De acordo com a última contagem informada pelo Hamas, já são mais de 55 mil mortes, sendo mais da metade de mulheres e crianças. O número de feridos ultrapassa 127 mil. Além disso, os sobreviventes na região estão em estado de calamidade. Israel utiliza a tática da fome como arma, o que é considerado um crime de guerra. As plantações estão destruídas, não há condições de cultivo de gado, além do controle das fronteiras para entradas de ajuda humanitária.

Interceptados por forças israelenses recentemente, os ativistas que estavam a bordo da Flotilha da Liberdade também marcaram presença nos atos. O brasileiro Thiago Ávila participou em São Paulo e Greta Thunberg em Estocolmo.

Documentário brasileiro retrata cotidiano e resistência do povo palestino
Ato de apoio à Palestina em São Paulo. Crédito: Guilherme Jeronymo / Agência Brasil

Notas sobre um Desterro

“Não falta mais nada acontecer para que ele rompa relações diplomáticas com Israel”, opina o cineasta Gustavo Castro, que lembra do comprometimento do presidente com o assunto desde sua aproximação com Yasser Arafat.

O cineasta curitibano é diretor do longa Notas sobre um Desterro, que estreou no Festival Olhar de Cinema, em Curitiba, no último sábado (14). Com filmagens realizadas em 2018, na Cisjordânia, o documentário nasceu da ideia de registrar o cotidiano do povo palestino e suas diversidades, mas acabou tomando um corpo ainda mais político, após o início dos ataques àquela região em 2023.

Segundo o diretor, o filme acontece em três tempos: atual, da viagem e o histórico. A pesquisa encontrou registros do final do século XIX do fotógrafo francês Félix Bonfils, um dos primeiros a retratar o Oriente Médio, e contou imagens cedidas pela Agência das Nações Unidas de Assistência aos Refugiados da Palestina no Próximo Oriente, a UNRWA.

Castro destaca a parceria com o produtor Rafael Oliveira, que esteve nas filmagens que duraram 30 dias, com a roteirista e produtora Juliana Sanson, sua sócia na Fabulário Filmes, e Ticiano Monteiro, roteirista que assina a montagem.

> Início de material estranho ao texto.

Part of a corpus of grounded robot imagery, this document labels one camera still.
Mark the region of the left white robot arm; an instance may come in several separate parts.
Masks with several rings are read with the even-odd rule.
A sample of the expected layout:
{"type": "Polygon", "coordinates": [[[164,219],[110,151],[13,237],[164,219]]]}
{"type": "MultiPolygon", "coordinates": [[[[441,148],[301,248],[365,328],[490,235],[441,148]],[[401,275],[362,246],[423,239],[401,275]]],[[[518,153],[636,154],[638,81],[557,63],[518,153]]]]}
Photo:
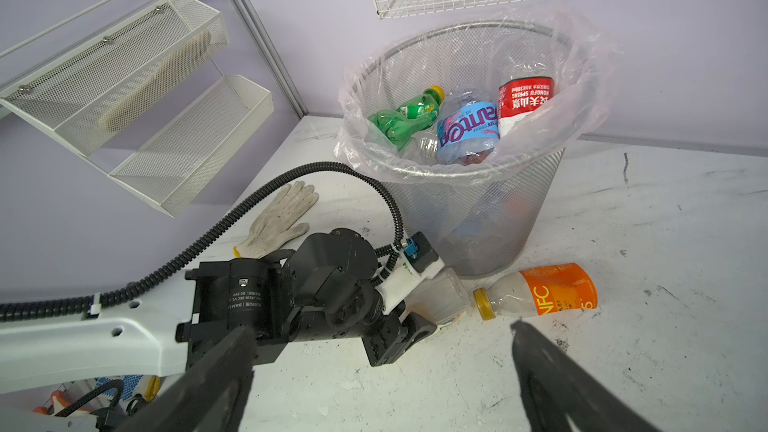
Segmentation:
{"type": "Polygon", "coordinates": [[[3,304],[2,391],[183,373],[239,327],[253,334],[255,365],[276,361],[292,342],[356,338],[372,366],[395,362],[436,330],[433,321],[408,311],[405,300],[440,272],[443,261],[423,234],[405,235],[400,210],[382,183],[371,180],[370,186],[392,215],[394,238],[386,246],[337,228],[257,259],[244,253],[202,259],[255,206],[273,217],[281,205],[305,203],[300,180],[318,172],[344,174],[348,167],[314,162],[283,173],[138,281],[104,293],[3,304]]]}

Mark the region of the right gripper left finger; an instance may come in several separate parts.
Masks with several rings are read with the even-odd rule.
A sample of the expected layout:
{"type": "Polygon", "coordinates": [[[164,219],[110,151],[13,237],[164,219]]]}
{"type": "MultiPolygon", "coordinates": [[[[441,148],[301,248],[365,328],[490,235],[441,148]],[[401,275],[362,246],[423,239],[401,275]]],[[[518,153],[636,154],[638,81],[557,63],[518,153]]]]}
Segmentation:
{"type": "Polygon", "coordinates": [[[237,431],[253,382],[252,329],[230,332],[120,431],[237,431]]]}

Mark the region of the round red cap bottle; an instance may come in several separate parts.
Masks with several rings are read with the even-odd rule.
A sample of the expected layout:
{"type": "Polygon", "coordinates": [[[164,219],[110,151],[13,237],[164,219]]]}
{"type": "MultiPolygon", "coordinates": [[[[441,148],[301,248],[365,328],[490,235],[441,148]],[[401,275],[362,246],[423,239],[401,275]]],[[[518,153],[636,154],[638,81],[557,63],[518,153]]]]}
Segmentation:
{"type": "Polygon", "coordinates": [[[439,141],[434,135],[422,135],[415,138],[415,153],[423,161],[436,159],[439,141]]]}

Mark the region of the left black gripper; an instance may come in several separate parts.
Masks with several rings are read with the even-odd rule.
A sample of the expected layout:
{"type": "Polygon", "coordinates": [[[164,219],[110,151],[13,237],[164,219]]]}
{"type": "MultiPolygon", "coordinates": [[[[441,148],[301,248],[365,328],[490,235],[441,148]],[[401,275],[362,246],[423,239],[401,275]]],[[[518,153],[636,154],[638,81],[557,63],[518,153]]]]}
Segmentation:
{"type": "Polygon", "coordinates": [[[415,312],[407,314],[402,321],[395,316],[387,316],[372,332],[362,337],[370,366],[393,364],[436,330],[433,322],[415,312]]]}

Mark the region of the large crushed blue label bottle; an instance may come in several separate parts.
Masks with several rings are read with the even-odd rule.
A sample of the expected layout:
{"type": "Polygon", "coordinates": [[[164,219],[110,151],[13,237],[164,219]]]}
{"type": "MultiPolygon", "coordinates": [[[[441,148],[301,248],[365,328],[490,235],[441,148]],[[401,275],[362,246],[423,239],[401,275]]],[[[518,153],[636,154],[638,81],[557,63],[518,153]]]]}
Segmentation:
{"type": "Polygon", "coordinates": [[[474,85],[453,90],[440,106],[436,160],[443,165],[483,162],[500,140],[497,103],[474,85]]]}

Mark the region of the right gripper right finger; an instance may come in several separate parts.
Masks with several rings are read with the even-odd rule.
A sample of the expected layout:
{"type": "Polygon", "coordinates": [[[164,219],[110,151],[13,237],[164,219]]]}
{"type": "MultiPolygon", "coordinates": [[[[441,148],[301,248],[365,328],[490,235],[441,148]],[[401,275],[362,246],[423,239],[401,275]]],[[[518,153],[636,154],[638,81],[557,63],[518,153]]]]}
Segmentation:
{"type": "Polygon", "coordinates": [[[518,320],[512,358],[533,431],[655,431],[529,323],[518,320]]]}

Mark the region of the red label clear bottle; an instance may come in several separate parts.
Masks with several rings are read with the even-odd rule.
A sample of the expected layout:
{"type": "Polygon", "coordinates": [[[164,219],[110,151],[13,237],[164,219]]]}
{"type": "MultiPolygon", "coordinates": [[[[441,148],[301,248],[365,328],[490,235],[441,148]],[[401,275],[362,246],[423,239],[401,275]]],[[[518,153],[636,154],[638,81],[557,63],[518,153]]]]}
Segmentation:
{"type": "Polygon", "coordinates": [[[498,128],[501,137],[530,113],[549,101],[555,93],[555,81],[551,73],[507,66],[498,89],[498,128]]]}

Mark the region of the orange label juice bottle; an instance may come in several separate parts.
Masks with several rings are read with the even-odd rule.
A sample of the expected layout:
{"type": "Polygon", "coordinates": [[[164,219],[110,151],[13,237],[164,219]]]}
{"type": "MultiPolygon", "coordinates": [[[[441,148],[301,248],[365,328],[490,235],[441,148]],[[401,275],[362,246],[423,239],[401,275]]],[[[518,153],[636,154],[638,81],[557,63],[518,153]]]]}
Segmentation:
{"type": "Polygon", "coordinates": [[[491,286],[475,289],[472,299],[484,321],[596,309],[599,302],[595,284],[576,263],[507,274],[491,286]]]}

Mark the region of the green Sprite bottle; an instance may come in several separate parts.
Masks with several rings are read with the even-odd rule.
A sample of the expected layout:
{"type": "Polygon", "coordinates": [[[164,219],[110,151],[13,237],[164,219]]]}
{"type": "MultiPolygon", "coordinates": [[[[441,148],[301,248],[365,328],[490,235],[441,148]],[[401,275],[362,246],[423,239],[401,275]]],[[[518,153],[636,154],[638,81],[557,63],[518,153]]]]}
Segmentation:
{"type": "Polygon", "coordinates": [[[372,114],[368,120],[400,151],[414,134],[434,125],[444,100],[443,88],[434,85],[394,110],[372,114]]]}

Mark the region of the clear green cap bottle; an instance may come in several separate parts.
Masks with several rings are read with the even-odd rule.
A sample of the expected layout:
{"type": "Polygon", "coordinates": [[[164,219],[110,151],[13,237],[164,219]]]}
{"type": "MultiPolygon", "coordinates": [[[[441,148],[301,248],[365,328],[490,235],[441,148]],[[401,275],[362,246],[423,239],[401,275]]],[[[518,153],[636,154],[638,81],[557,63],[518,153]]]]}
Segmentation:
{"type": "Polygon", "coordinates": [[[466,287],[451,267],[424,280],[405,303],[407,313],[416,313],[438,328],[451,325],[472,307],[466,287]]]}

“A gente começou a entender que para se aprofundar mais no tema e para realmente dizer o que a gente gostaria que o filme dissesse, precisaríamos de uma reflexão maior sobre aquelas imagens, daí decidimos fazer o filme em primeira pessoa, um filme ensaio. Uma análise sobre o que foi filmado também”, afirma o diretor. 

Documentário brasileiro retrata cotidiano e resistência do povo palestino
Criança samaritana no topo do Monte Gerizim. Crédito: Gustavo Castro

Como personagens, o filme traz, dentre outros, alguns membros da família de Ualid Rabah, presidente da Fepal, a Federação Árabe Palestina do Brasil, uma das principais vozes no país de denúncia e estudos políticos sobre a região. 

“A resiliência do povo palestino trancende qualquer razão”, comenta Castro. Ele cita a família de Rabah como um exemplo, já que possuem dupla nacionalidade e, mesmo assim, permanecem ali por uma ligação profunda com aquele território e seus ancestrais.

O diretor lembra que, durante o período de filmagens na região, esteve também do outro lado do muro, em Israel, e ficou impressionado com o funcionamento normal das atividades do país, enquanto em Gaza havia um forte bloqueio e cerceamento de qualquer liberdade. “É um apartheid muito eficaz”, opina.

O filme está inscrito em mais de 30 festivais e deve seguir nesse circuito no próximo período. Gustavo Castro afirma que, por conta da temática, há possibilidades também de organizar exibições em grupos de discussão, em especial no âmbito do Comitê de Solidariedade ao Povo Palestino, articulação em que o coletivo está inserido na capital paranaense.